▸ Exercise aim
Return the data below unaltered, but strip out the pictures.
╔══
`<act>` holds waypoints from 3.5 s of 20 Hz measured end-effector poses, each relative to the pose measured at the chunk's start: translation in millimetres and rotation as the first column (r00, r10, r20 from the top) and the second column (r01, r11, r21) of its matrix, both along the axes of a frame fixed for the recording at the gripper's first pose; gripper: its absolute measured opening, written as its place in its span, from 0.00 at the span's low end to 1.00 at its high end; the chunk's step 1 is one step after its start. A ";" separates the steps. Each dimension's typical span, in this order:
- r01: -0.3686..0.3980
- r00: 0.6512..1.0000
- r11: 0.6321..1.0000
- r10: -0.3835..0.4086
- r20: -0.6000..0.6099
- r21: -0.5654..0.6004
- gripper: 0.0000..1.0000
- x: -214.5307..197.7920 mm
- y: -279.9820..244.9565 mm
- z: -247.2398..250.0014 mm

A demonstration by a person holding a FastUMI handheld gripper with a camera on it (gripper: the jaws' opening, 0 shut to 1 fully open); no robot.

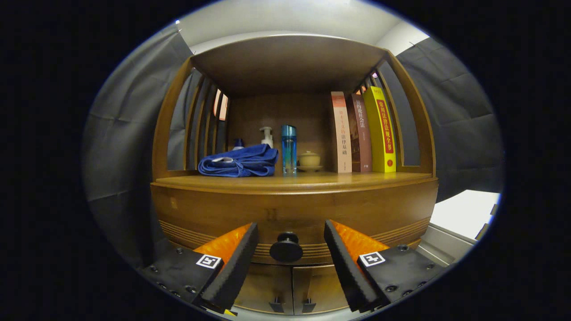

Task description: Pull open the drawer, take out the items inside it, and place them on the countertop above the cabinet.

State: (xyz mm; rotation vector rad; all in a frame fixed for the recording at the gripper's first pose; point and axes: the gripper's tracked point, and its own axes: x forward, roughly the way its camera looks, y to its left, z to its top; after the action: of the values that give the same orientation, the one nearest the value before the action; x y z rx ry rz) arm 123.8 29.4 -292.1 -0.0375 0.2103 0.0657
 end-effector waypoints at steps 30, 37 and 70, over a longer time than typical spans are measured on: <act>0.018 0.999 1.000 -0.018 -0.027 0.007 0.42 18.9 5.4 -27.1; 0.020 0.999 1.000 -0.020 -0.027 0.009 0.42 -9.9 4.8 -18.1; 0.012 0.999 1.000 -0.011 -0.045 0.010 0.45 -96.3 -4.3 -4.9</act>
State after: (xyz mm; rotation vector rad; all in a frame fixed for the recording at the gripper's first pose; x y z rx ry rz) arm 27.4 25.1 -297.1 -0.0247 0.2553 0.0562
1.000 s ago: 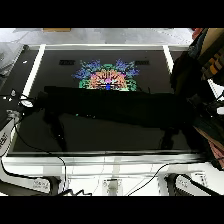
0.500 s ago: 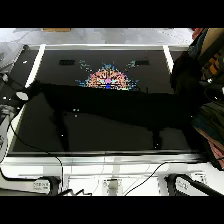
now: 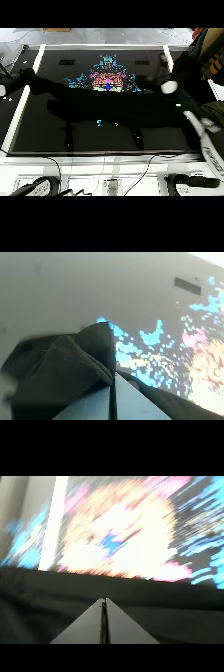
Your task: Fold the clothes and pants, and hang the long-sleeved shirts on hangers.
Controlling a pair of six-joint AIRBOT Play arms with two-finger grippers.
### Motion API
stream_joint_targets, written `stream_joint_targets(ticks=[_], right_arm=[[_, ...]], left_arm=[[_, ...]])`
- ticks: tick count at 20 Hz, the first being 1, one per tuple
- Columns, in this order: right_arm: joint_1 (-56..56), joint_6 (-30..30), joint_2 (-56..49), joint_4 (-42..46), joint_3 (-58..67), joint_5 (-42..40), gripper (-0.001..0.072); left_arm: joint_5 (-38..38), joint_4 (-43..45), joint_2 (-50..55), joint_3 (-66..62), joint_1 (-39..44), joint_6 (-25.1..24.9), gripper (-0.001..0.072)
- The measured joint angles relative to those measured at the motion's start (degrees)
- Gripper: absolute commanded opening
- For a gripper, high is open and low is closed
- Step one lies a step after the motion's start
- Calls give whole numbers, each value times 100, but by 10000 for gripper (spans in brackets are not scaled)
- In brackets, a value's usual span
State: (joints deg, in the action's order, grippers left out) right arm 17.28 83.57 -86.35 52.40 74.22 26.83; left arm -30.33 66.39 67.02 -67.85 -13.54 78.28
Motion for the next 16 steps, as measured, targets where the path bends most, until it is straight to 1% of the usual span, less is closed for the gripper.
stream_joint_targets(ticks=[4,9,12,16], right_arm=[[1147,197,-1285,-352,1073,280,19],[2240,275,-2500,-905,2334,297,19],[2741,289,-2951,-1071,2841,254,18],[3097,302,-3265,-1117,3126,59,18]], left_arm=[[-372,-22,-514,-4,52,-190,6],[-876,-363,-568,-4,258,-269,7],[-988,-487,-457,-4,396,-284,8],[-1058,-647,-289,-4,520,-284,8]])
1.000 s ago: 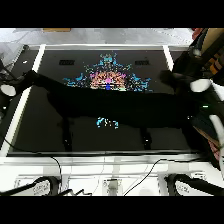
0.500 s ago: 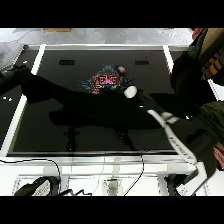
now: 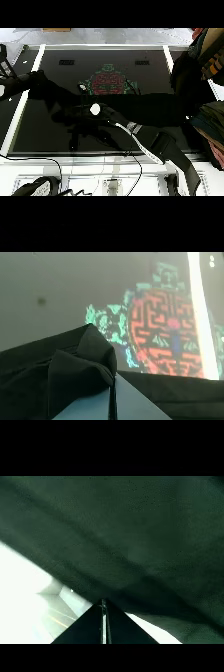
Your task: Fold the clothes and pants, and hang the long-sleeved shirts on hangers.
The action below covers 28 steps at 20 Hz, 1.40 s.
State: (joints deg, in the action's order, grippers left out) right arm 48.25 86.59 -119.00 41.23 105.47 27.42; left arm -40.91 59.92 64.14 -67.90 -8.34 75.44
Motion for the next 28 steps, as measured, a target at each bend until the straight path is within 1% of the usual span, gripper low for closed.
stream_joint_targets(ticks=[2,6,9,15,20,23,25,26,28], right_arm=[[-52,0,-35,72,48,-72,19],[-466,0,-28,127,170,-90,18],[-675,66,-42,131,243,-164,18],[-520,525,-208,79,278,-402,18],[-188,656,-291,70,282,-452,19],[-256,684,-275,103,282,-282,19],[-514,688,-175,260,282,-61,19],[-713,691,-94,415,282,138,19],[-1198,691,120,785,282,649,19]], left_arm=[[-20,0,33,0,9,-55,8],[-175,79,-168,0,-11,-782,7],[-308,-181,-527,0,-15,-1110,6],[-739,-879,-1196,0,-15,-1287,8],[-876,-1056,-1152,0,-15,-1331,8],[-892,-1126,-866,0,20,-1333,7],[-885,-1421,-614,0,87,-1488,8],[-883,-1672,-483,0,153,-1674,7],[-872,-2264,-201,0,411,-2216,6]])
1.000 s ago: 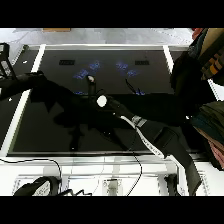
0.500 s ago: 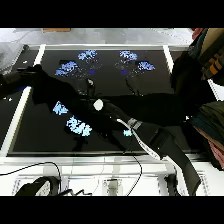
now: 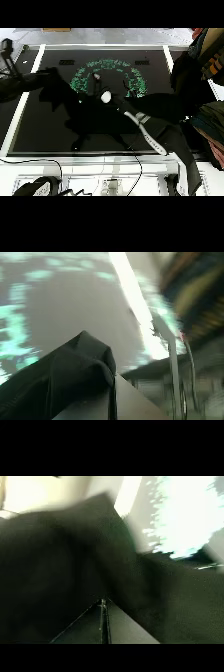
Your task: Fold the clothes and pants, and hang the long-sleeved shirts on hangers.
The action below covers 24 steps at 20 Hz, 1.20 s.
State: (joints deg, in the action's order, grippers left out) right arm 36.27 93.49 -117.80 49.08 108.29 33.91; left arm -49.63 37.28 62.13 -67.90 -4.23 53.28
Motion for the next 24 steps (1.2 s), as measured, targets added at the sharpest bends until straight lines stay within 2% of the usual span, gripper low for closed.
stream_joint_targets(ticks=[2,6,7,8,9,12,15,16,18,20,21,24], right_arm=[[-590,-7,278,407,2,597,19],[-1803,-470,837,826,2,2103,20],[-2090,-610,962,892,0,2479,20],[-2339,-719,1073,918,2,2769,20],[-2590,-809,1178,942,2,3042,20],[-3198,-957,1388,1003,2,3611,20],[-3689,-1034,1482,1165,2,4017,19],[-3832,-1080,1499,1261,2,4129,20],[-4107,-1311,1513,1451,0,4446,20],[-4341,-1565,1528,1545,-17,4730,20],[-4461,-1668,1526,1624,-42,4859,20],[-4701,-1853,1532,1676,-83,5115,20]], left_arm=[[0,-413,310,-2,442,-444,6],[-61,-758,1040,2,1591,-824,13],[-68,-793,1268,2,1915,-863,219],[-83,-839,1502,2,2225,-894,601],[-144,-866,1709,2,2481,-896,708],[-323,-872,2159,4,2964,-581,697],[-468,-437,2221,4,2796,-164,669],[-538,-96,2166,4,2581,46,628],[-728,656,2041,4,2011,503,593],[-1029,1263,1967,26,1320,809,594],[-1169,1460,1952,76,990,883,624],[-1307,1801,1921,452,81,1067,631]])
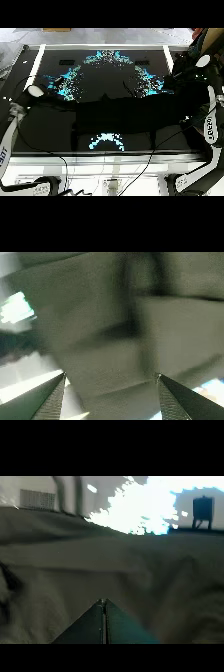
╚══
▸ Result below
`<act>` holds waypoints from 3.5 s of 20 Hz measured end-effector poses, each relative to the pose measured at the chunk's start: translation in millimetres and rotation as the first column (r00, r10, r20 from the top) and the second column (r01, r11, r21) of its matrix, both along the axes of a frame fixed for the recording at the gripper's first pose; gripper: its absolute measured opening, written as its place in its span, from 0.00 at the span's low end to 1.00 at its high end; the chunk's step 1 is one step after its start. A ";" separates the steps. Each dimension's typical span, in this order:
- r01: -0.3686..0.3980
- r00: 0.6512..1.0000
- r11: 0.6321..1.0000
- r10: -0.3835..0.4086
- r20: -0.6000..0.6099
- r21: -0.5654..0.6004
- gripper: 0.0000..1.0000
- x: -214.5307..197.7920 mm
- y: -279.9820..244.9565 mm
- z: -247.2398..250.0014 mm

A demonstration by a person holding a FastUMI handheld gripper with a camera on it (gripper: the jaws' opening, 0 shut to 1 fully open); no robot.


Task description: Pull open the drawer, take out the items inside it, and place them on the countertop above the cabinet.

State: (xyz mm; rotation vector rad; all in a frame fixed for the recording at the gripper's first pose; point and axes: the gripper's tracked point, and its own axes: x forward, roughly the way its camera looks, y to its left, z to its top; after the action: of the values that give the same orientation, the one nearest the value before the action; x y z rx ry rz) arm 123.8 29.4 -292.1 -0.0375 0.2103 0.0657
 end-effector waypoints at steps 30, 37 and 70, over a longer time than typical spans are measured on: <act>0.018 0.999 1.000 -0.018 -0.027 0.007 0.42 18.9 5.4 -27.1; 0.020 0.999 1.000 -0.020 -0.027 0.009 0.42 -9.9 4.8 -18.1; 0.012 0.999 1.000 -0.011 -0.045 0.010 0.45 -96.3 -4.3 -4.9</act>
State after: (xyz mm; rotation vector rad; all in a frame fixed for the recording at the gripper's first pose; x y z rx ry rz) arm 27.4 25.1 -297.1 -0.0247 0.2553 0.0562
1.000 s ago: 
0.500 s ago: 
now: 
Your task: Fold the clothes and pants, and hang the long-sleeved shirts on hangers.
Controlling a pair of six-joint AIRBOT Play arms with two-finger grippers.
### Motion API
stream_joint_targets, written `stream_joint_targets(ticks=[_], right_arm=[[_, ...]], left_arm=[[_, ...]])`
- ticks: tick count at 20 Hz, the first being 1, one per tuple
- Columns, in this order: right_arm: joint_1 (-56..56), joint_6 (-30..30), joint_2 (-56..49), joint_4 (-42..46), joint_3 (-58..67), joint_5 (-42..40), gripper (-0.001..0.072); left_arm: joint_5 (-38..38), joint_4 (-43..45), joint_2 (-50..55), joint_3 (-66..62), joint_1 (-39..44), joint_6 (-25.1..24.9), gripper (-0.001..0.072)
- The measured joint angles relative to those measured at the motion's start (degrees)
- Gripper: absolute commanded opening
- For a gripper, high is open and low is closed
- Step one lies a step after the motion's start
- Calls give whole numbers, each value times 100, but by 10000 for gripper (spans in brackets are not scaled)
- In brackets, a value's usual span
State: (joints deg, in the action's order, grippers left out) right arm 17.28 83.57 -86.35 52.40 74.22 26.83; left arm -30.33 66.39 67.02 -67.85 -13.54 78.28
Motion for the next 16 steps, as measured, targets where the path bends most, until it is straight to 1% of the usual span, less is closed for the gripper.
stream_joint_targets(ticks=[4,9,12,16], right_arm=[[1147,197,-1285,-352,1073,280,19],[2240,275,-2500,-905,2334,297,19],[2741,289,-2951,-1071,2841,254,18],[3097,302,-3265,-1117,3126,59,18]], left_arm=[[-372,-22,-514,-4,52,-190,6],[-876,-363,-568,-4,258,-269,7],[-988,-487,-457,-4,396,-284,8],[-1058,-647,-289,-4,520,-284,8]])
1.000 s ago: 
0.500 s ago: 
now: 
Your task: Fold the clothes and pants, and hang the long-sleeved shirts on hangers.
The action below covers 28 steps at 20 Hz, 1.40 s.
State: (joints deg, in the action's order, grippers left out) right arm 48.25 86.59 -119.00 41.23 105.47 27.42; left arm -40.91 59.92 64.14 -67.90 -8.34 75.44
Motion for the next 28 steps, as measured, a target at each bend until the straight path is within 1% of the usual span, gripper low for closed.
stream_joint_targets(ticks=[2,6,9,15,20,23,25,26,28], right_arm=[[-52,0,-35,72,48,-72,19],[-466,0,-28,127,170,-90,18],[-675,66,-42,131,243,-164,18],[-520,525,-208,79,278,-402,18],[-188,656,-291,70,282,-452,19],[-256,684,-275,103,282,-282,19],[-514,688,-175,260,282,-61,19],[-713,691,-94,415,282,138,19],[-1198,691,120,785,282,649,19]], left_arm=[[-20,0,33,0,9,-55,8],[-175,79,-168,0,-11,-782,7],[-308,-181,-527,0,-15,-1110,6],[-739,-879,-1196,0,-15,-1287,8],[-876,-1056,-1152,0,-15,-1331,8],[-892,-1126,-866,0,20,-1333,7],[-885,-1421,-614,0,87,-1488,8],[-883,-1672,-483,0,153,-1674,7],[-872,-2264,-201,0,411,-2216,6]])
1.000 s ago: 
0.500 s ago: 
now: 
Your task: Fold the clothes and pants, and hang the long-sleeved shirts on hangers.
The action below covers 24 steps at 20 Hz, 1.20 s.
State: (joints deg, in the action's order, grippers left out) right arm 36.27 93.49 -117.80 49.08 108.29 33.91; left arm -49.63 37.28 62.13 -67.90 -4.23 53.28
Motion for the next 24 steps (1.2 s), as measured, targets added at the sharpest bends until straight lines stay within 2% of the usual span, gripper low for closed.
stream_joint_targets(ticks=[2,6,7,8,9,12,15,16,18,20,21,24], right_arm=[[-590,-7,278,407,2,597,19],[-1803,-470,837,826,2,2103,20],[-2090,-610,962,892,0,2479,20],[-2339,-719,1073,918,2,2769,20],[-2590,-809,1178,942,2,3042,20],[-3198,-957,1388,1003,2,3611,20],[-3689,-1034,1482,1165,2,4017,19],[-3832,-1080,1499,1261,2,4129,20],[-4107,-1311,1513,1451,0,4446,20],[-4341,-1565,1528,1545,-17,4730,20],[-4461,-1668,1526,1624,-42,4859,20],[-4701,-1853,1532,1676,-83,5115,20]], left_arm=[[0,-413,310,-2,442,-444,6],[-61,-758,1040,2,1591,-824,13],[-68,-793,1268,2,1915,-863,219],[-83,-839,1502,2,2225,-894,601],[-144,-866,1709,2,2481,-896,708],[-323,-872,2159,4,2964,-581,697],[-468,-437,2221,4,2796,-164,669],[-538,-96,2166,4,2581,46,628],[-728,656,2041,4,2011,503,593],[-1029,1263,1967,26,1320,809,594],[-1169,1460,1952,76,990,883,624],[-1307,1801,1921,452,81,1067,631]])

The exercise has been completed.